▸ **Description of the task**: Output the data below only from the line containing "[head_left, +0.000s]" up to and including the line containing "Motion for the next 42", exact and with the pictures left out.
***** Source material *****
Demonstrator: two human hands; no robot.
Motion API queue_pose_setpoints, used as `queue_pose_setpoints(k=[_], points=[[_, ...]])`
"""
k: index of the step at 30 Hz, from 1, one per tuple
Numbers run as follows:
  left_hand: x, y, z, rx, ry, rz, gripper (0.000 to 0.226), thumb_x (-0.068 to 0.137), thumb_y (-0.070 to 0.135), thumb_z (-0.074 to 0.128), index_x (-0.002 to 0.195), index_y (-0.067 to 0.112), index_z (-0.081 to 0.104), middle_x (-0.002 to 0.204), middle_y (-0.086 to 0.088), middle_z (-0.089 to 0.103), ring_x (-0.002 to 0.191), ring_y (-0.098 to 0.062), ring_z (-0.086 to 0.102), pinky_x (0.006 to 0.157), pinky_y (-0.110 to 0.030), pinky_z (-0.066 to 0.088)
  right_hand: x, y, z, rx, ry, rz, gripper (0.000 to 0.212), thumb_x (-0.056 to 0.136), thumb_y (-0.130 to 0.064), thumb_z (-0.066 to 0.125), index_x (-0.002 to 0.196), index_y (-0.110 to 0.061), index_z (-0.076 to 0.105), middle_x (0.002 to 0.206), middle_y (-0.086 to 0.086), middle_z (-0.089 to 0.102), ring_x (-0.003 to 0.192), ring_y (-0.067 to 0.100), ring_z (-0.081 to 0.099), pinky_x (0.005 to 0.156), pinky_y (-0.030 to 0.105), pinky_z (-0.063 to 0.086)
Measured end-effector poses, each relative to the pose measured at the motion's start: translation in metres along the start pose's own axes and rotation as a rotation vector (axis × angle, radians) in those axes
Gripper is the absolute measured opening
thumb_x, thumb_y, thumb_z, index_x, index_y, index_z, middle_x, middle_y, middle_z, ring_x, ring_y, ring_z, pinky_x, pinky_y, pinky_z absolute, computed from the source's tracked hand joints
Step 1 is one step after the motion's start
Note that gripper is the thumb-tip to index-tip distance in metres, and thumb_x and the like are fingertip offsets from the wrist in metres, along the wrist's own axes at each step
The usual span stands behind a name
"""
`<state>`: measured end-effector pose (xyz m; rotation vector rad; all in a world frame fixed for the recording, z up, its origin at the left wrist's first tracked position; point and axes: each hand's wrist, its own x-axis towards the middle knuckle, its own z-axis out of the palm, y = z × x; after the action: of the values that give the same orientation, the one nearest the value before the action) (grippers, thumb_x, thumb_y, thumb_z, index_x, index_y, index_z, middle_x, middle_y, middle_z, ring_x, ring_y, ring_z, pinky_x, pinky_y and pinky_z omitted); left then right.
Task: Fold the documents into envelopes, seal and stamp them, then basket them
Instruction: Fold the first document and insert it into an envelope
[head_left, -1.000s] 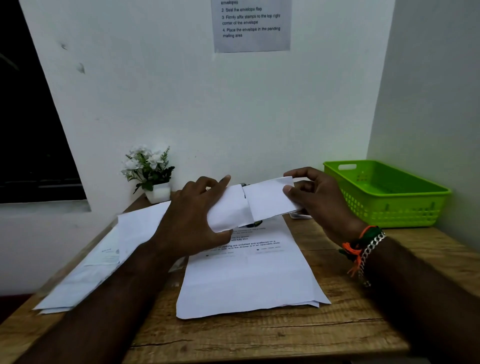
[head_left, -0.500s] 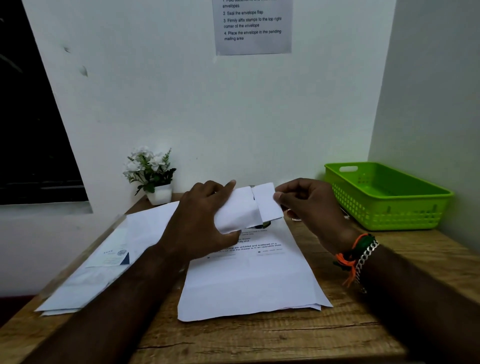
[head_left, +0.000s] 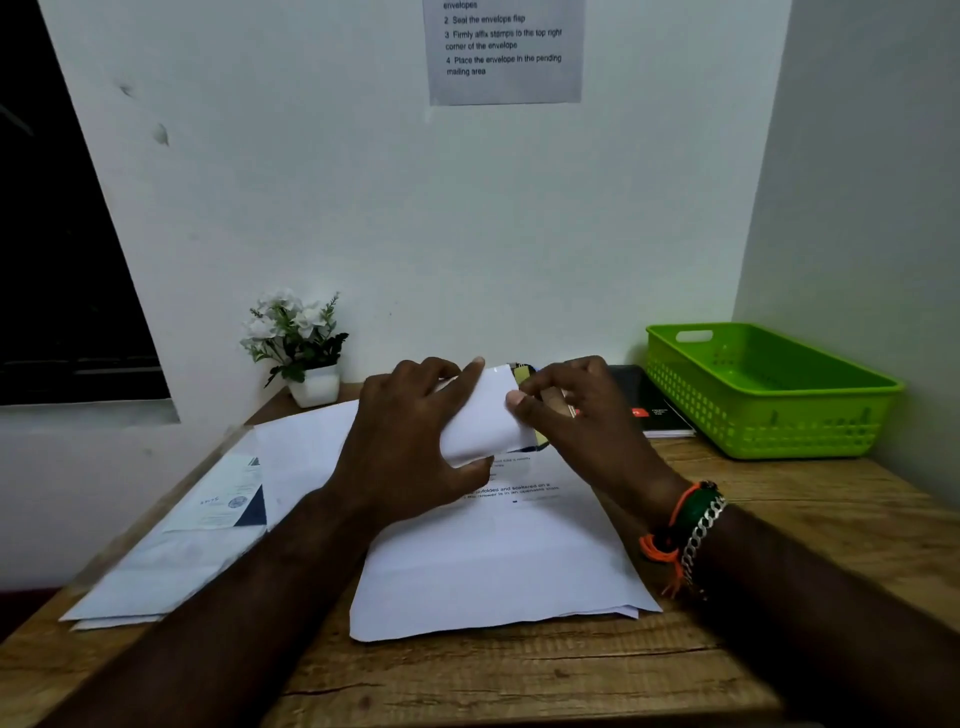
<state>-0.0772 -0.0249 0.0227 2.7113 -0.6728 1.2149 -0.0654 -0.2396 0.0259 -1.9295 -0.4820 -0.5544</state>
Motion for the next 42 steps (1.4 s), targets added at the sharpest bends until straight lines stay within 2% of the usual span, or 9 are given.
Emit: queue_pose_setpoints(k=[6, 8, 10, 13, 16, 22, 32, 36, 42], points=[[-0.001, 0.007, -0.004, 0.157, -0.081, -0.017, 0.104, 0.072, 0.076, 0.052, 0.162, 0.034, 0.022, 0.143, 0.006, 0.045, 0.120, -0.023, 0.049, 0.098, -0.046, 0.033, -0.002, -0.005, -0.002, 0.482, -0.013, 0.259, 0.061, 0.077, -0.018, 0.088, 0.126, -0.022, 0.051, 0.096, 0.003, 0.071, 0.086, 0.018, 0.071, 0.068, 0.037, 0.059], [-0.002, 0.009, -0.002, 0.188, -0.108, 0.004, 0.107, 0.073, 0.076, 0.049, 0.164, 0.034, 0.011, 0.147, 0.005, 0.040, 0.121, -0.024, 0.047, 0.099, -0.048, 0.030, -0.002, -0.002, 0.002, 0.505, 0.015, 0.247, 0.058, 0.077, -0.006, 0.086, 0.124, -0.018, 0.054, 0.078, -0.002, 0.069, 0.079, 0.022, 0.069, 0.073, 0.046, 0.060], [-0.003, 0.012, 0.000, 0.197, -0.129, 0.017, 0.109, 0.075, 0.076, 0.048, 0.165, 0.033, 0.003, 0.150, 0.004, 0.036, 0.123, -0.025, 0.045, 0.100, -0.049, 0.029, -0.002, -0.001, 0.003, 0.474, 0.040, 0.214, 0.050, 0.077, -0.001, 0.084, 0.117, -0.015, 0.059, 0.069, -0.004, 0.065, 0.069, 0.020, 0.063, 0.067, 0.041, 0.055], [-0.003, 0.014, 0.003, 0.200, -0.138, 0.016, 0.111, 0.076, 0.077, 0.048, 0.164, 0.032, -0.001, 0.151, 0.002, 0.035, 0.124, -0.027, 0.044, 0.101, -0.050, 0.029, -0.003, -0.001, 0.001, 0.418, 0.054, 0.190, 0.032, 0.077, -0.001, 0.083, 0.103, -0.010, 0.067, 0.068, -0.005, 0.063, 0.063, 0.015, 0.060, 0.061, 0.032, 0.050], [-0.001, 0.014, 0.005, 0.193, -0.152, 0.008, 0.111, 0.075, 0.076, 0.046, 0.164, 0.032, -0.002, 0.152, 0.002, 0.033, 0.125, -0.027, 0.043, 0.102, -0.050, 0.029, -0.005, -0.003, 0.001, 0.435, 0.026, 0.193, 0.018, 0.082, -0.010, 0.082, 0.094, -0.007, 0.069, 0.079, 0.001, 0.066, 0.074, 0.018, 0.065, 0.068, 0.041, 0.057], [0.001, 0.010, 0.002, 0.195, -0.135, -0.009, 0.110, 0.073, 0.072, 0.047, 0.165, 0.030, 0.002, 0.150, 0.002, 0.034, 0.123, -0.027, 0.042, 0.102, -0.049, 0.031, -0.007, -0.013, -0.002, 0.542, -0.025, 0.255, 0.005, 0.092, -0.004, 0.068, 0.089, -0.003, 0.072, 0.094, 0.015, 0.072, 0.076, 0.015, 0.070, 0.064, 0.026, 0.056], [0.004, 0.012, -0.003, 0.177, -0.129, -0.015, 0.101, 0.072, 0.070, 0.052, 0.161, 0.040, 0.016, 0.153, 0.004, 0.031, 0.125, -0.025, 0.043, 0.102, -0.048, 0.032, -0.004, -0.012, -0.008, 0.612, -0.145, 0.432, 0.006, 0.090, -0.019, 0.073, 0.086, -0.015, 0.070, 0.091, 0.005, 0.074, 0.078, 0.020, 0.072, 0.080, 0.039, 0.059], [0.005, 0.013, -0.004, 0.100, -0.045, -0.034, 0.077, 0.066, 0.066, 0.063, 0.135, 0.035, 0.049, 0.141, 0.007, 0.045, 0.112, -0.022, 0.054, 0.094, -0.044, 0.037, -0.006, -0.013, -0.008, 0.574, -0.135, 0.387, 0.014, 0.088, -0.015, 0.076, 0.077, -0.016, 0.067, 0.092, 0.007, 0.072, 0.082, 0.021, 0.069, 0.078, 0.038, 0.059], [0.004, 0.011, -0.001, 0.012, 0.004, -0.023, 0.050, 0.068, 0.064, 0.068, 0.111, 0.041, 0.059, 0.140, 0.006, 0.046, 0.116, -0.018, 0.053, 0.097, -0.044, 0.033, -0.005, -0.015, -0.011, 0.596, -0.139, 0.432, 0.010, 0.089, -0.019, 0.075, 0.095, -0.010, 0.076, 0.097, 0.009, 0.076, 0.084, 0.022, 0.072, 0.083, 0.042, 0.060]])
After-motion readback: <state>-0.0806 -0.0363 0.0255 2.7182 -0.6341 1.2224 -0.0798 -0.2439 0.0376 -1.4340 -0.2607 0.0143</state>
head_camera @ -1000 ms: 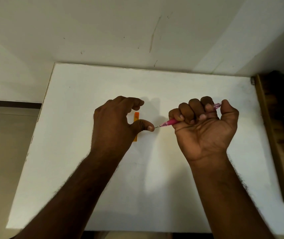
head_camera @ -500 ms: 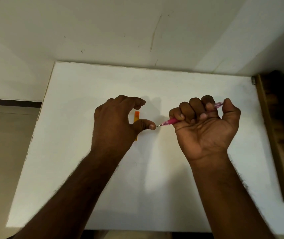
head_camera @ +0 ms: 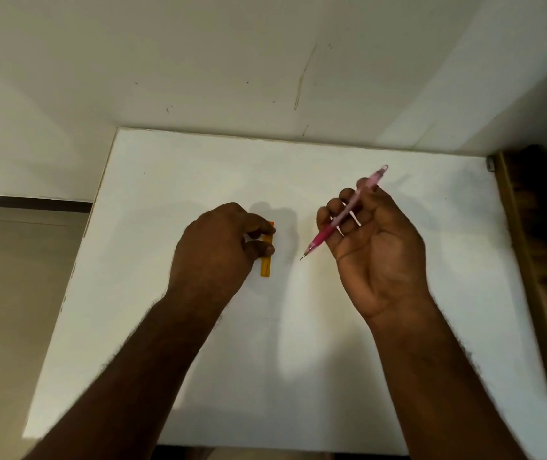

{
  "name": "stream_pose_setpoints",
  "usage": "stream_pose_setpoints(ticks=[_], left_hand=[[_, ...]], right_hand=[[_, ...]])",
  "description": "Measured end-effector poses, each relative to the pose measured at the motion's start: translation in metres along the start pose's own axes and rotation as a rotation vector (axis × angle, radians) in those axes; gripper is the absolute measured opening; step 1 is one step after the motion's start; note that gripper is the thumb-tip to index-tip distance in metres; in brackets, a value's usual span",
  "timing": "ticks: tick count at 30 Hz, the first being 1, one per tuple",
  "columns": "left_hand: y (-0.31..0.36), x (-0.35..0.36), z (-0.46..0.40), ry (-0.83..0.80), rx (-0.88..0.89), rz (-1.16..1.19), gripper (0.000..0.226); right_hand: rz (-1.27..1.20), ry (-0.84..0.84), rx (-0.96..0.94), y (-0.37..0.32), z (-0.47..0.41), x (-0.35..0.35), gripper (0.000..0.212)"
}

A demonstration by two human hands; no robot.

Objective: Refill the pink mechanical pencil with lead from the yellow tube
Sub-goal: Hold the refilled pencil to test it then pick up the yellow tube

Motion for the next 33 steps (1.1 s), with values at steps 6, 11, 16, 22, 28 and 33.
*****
▸ **Your solution**:
[head_left, +0.000s] 
<state>-0.0772 -0.0249 0.0227 2.7113 -0.6728 1.2149 -0.0654 -0.2396 0.0259 -1.9295 -0.4820 -0.5544</state>
Motion for the next 42 steps (1.4 s), targets added at the sharpest bends until straight lines stay within 2% of the usual span, or 9 are given.

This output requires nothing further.